There's plenty in there that could be teased out and explored, and The Wife fucks up every bit of it. Between Jane Anderson's flat, over-explanatory screenplay (adapted from Meg Wolitzer's 2003 novel that sounds absolutely superior to this, though I have not read it), Björn Runge's shellacked directing, Pryce's flaming disaster of a performance (as a longstanding Pryce fanboy, this hurts me to my soul), Ulf Brantås's glazed-over, dusky cinematography, and pretty much every other single thing involved in the making of the film that isn't Close or Slater, there's plenty of blame to go around for why this is so lifeless and stilted. As to why it so singularly fails to work as a study of a toxic marriage, I think it has to do with the film's inexplicable desire to play coy about its apparent twist (which is "revealed" at least twice, maybe even three times), which means among other things that Joan is written as an almost impenetrably opaque character, since we need to believe in different scenes that she absolutely and without hesitation adores her husband, or that she has only barely tolerated him for close to three straight decades. A really nimble screenplay, with a director who can subtly guide shifts in mood and editing that makes a structure out of these contrasts, might have been able to make something really insightful out of this complication, observing how people can both love and hate their partners at the same time, how comfortable co-dependence can trump establishing one's own identity in the world, and the like. The Wife has absolutely nothing other than Close, who is doing positively legendary work in reading depths into Joan that are simply not there at all in either the writing or the blocking. She is, quite single-handedly, inventing a character arc out of smudges where you can tell that Runge and Anderson thought they had laid in the groundwork for that arc, but really just poked a stick at some smug clichés we all understand about how rotten the '50s were. This isn't the kind of acting that deserves an Oscar, it deserves a Medal of Honor.

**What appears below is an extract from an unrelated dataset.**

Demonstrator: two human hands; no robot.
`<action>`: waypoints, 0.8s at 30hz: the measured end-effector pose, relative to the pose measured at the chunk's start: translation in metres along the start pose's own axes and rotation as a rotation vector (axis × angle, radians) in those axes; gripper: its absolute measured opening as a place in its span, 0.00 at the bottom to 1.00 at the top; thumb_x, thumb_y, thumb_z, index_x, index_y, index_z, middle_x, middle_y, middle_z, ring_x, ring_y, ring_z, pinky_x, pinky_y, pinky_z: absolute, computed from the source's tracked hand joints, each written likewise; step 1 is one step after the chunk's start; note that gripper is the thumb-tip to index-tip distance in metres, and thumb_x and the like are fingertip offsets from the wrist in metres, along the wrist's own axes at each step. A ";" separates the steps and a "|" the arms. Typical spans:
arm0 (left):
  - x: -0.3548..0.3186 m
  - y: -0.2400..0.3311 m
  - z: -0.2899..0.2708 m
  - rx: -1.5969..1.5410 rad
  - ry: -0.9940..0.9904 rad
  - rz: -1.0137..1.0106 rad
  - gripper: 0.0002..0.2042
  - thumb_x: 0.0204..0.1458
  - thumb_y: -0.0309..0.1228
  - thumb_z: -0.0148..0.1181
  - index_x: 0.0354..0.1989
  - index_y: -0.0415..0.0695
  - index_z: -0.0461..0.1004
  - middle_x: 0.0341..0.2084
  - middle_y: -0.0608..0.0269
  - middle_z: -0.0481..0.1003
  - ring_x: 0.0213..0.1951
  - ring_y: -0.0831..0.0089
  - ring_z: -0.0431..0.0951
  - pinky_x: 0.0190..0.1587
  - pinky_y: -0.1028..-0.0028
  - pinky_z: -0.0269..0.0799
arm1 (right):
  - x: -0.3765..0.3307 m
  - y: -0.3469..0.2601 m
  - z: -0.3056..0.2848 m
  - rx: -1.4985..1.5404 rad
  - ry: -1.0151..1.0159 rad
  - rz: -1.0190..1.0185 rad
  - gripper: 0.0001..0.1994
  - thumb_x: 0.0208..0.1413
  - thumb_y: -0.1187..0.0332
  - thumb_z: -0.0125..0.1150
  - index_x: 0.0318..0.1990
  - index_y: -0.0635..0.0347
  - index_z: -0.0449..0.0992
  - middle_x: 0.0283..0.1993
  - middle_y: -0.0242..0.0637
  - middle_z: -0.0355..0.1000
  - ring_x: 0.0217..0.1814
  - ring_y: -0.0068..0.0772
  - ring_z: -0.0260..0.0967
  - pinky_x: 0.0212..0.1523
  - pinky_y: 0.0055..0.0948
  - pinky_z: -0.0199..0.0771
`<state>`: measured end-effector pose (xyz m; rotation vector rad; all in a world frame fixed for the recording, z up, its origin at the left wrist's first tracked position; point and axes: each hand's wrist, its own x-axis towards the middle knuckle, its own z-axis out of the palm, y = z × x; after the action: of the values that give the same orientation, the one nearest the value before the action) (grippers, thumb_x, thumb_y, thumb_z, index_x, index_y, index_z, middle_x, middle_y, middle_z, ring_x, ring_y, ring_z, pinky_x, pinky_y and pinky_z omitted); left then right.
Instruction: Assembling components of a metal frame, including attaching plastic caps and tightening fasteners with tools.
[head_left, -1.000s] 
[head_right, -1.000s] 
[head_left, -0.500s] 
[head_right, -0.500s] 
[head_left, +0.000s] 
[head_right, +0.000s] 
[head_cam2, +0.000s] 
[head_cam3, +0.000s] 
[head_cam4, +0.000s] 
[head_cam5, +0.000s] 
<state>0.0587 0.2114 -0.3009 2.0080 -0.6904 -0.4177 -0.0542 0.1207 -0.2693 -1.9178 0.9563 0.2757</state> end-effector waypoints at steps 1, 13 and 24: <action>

(Even worse is the film's total failure as a story of the process of making literature. The Castleman books, whoever wrote them, are praised using the most non-committal boilerplate about "human insight" and "radical structure", but the filmmakers reveal no accidental hint that they have any idea what those things mean. What we hear of the stories sounds like tedious "emotional misery of upper-middle-class Long Islanders" boilerplate, and the only glimpse we ever see of Joan's creative process compared to Joe's mediocre clomping is that apparently she is better at using adjectives).

Not helping matters is that Close's terrific work is constantly seen in relief against Pryce's shockingly bad turn as a paunchy old New York Jew of the most broadly comic sort. The character mugs constantly, and Pryce's dogged commitment to his accent is alarming at least; it feels like all he knows about  "New York literary types" he learned from Woody Allen films, primarily the early comedies. More than any other single factor (though the glassy-eyed embalming of the visuals in Runge's claustrophobically tasteful directing is a lose second), I think it's Pryce's Joe that really torpedoes any shot The Wife had at telling a real, vivid story about... anything, but certainly not marriage. Joan is not married to man, good or bad or ambiguous. She's married to a cartoon character. That, plus the choking blandness, plus the film's highly functional relationship to dialogue and structure (the way the flashbacks are seeded in infallibly robs the film of any life), strips the humanity right out of it, and instead of a literary character drama with a social conscience, all we've got is a stuffy, dusty relic of middlebrow Oscarbait that could have been made in 90% of its particulars at any point during the last 60 years.




*My best guess is because the backstory does vaguely seem to fit the late '50s better than the early '80s, but only vaguely.